Beneficial results that are comparable with those obtained in the first embodiment of the invention have been realized through use of this type of installation. From the standpoint of radio interference control and other considerations, the first embodiment is presently preferred. Various shielding devices can, of course, be used to surround the activator unit 15' and any of the other circuits of this embodiment to minimize any radio interference that might result. With respect to this second embodiment of the invention, at least two factors should be additionally noted. First, the activator component is not interconnected in the secondary of the ignition coil, and the frequency of the pulsed energy is not of the same frequency as the make and break functions of the ignition points 40. Secondly, in this embodiment the coil 20' does not have a center tap, and, accordingly, any derived magnetic field will be unidirectional.
While a push-pull type oscillator is shown as a source for the r f influence in FIGS. 1 and 2, many other types of electronic apparatus could be used to provide desired r f outputs in the same frequency range or at higher or lower frequencies, if required. Signal generators are available as stock items that would have a r f output in the desired range. As an example, a General Radio signal generator identified as 805-C provides seven separate output frequency ranges covering a total span from 16 K Hz to 50 M Hz. Photoelectron multipliers and Hot Cathode Arcs can provide signals in the lower 4 to 5 M Hz range that would correspond to the excitation frequencies of nuclear magnetic resonance for nitrogen in a 10 Kilo Gauss field. Since nuclear magnetic resonance studies have been successfully conducted using pulsed energy discharges in the required frequency ranges as well as sign wave and other wave energy discharges, many different r f output circuits and apparatus might be used to obtain the desired results.
Present testing has not yet established the full range for excitation frequencies even where only hydrocarbon fuels are used. Where normal gasolines are concerned, an operative r f frequency range of from 16 to 42 Mega Hz has been determined on an operational output and benefit basis. Related studies, however, have indicated that aromatic fuels have special resonance characteristics of a type that may provide improved operational results over a different or wider range. Since gasolines may seasonally include different percentages of aromatic fuels, operation through a wider range of frequencies may be possible, and optimum results may occur at output frequencies differing from the targeted 30 Mega Hz set forth herein.

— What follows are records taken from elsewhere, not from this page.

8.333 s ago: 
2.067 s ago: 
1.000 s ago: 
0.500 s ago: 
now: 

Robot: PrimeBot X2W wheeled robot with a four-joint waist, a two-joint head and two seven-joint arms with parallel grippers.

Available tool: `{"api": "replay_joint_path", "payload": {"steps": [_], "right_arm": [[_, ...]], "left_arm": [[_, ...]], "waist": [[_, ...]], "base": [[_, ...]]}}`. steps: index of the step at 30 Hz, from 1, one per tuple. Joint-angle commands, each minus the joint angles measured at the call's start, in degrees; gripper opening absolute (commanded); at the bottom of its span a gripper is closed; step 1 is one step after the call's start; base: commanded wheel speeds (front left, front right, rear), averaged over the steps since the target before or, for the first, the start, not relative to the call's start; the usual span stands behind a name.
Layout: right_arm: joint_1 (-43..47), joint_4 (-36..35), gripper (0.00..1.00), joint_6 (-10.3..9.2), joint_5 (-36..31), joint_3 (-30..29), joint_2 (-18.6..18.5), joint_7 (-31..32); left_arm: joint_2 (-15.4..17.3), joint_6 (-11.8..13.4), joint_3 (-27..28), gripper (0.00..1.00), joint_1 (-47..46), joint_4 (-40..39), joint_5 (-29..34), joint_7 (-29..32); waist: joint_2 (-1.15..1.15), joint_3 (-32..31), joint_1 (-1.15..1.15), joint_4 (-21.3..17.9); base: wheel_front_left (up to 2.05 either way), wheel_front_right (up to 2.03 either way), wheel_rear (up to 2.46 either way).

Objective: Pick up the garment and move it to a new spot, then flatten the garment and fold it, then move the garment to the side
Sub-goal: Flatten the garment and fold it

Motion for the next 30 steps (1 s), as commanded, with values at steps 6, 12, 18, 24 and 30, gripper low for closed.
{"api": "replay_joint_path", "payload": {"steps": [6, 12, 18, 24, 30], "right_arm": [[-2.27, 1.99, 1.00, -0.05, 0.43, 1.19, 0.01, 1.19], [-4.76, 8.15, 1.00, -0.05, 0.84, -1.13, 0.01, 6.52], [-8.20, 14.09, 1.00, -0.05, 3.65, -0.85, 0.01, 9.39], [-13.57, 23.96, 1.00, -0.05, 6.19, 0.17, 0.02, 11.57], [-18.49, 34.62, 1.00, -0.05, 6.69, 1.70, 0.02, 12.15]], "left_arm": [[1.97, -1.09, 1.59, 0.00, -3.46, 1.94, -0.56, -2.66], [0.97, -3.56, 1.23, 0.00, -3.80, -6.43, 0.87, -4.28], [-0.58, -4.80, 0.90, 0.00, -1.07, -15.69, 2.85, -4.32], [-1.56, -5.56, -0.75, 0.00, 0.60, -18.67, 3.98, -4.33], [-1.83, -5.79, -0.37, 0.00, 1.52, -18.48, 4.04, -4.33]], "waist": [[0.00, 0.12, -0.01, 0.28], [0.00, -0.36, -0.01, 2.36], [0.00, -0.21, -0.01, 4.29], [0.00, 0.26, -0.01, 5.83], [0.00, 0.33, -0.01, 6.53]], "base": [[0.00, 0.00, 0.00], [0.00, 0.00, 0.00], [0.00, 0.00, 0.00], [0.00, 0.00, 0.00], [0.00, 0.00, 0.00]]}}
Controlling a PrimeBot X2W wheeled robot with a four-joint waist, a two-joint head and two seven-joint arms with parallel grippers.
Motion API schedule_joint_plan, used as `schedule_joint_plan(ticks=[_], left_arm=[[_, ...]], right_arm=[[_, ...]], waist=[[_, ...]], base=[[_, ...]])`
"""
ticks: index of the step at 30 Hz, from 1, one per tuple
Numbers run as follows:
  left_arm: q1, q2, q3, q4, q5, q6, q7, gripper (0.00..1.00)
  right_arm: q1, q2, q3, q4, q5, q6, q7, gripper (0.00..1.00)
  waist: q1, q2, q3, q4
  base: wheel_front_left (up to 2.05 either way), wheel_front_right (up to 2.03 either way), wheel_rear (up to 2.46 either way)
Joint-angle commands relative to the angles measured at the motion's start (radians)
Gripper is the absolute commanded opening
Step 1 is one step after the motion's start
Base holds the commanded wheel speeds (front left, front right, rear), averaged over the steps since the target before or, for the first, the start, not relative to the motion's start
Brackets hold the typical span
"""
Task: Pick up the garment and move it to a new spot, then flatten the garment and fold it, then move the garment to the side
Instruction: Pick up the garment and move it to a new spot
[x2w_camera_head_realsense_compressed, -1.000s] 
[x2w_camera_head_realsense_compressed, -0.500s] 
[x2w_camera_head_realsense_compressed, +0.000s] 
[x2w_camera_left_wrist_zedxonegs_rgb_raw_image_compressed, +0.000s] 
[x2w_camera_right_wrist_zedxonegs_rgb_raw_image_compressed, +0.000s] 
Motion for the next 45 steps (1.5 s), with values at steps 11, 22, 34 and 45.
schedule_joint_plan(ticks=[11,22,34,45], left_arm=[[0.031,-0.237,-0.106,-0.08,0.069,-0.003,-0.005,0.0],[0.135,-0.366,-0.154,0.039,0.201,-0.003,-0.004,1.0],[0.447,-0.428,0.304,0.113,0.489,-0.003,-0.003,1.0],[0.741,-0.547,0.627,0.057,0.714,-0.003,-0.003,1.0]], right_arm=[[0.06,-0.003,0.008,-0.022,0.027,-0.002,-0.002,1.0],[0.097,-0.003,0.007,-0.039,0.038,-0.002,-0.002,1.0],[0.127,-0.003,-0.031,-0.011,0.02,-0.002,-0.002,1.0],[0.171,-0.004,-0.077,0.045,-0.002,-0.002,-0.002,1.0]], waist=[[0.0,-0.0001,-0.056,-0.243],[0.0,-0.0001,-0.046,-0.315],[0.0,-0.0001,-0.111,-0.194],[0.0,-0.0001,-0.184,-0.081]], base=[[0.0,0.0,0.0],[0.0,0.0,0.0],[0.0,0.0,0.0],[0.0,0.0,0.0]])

It is believed that the same apparatus and procedures herein set forth are also adaptable for use with other petroleum distillates, inclusive of diesel fuel and jet engine fuels. The chemical compositions of such fuels are, of course, similar to that of gasolines, and, accordingly, similar beneficial results are probable. Further, the use of the invention is not restricted to the field of internal combustion engines but instead should be identified with the field of fuel combustion in general. Improved results are possible wherever a fuel is being burned or combined with air, oxygen or other reacting chemicals. The fuel activation apparatus could be used in connection with the operation of internal combustion engines, boilers, heating plants, heat engines, Stirling cycle engines, etc.
It is further acknowledged that the decay life for the fuel activation effects is not known, and, accordingly, beneficial results may be obtained where the activation apparatus is applied at different zones from that shown and described. Maximum benefits might actually be obtained when the apparatus is positioned at locations other than the specific place shown and described herein. Present embodiments, however, are believed to be exemplary of the beneficial results possible in keeping with this invention.
Claims (12)
1. Activation apparatus for the pretreatment of fuel that is to be combined with oxygen for burning in an exothermic reaction process comprising a power source, a pulsed energy output component connected to said power source and providing radio frequency energy in a frequency range corresponding to a nuclear resonance frequency for at least one elemental constituent of said fuel, an activator unit connected to said output component and disposed in position adjacent the movement path for said fuel to provide a zone of radio frequency interference at frequencies within said frequency range, and means for moving said fuel through said interference zone for the activation thereof prior to its intermixture with oxygen for use in said reaction process.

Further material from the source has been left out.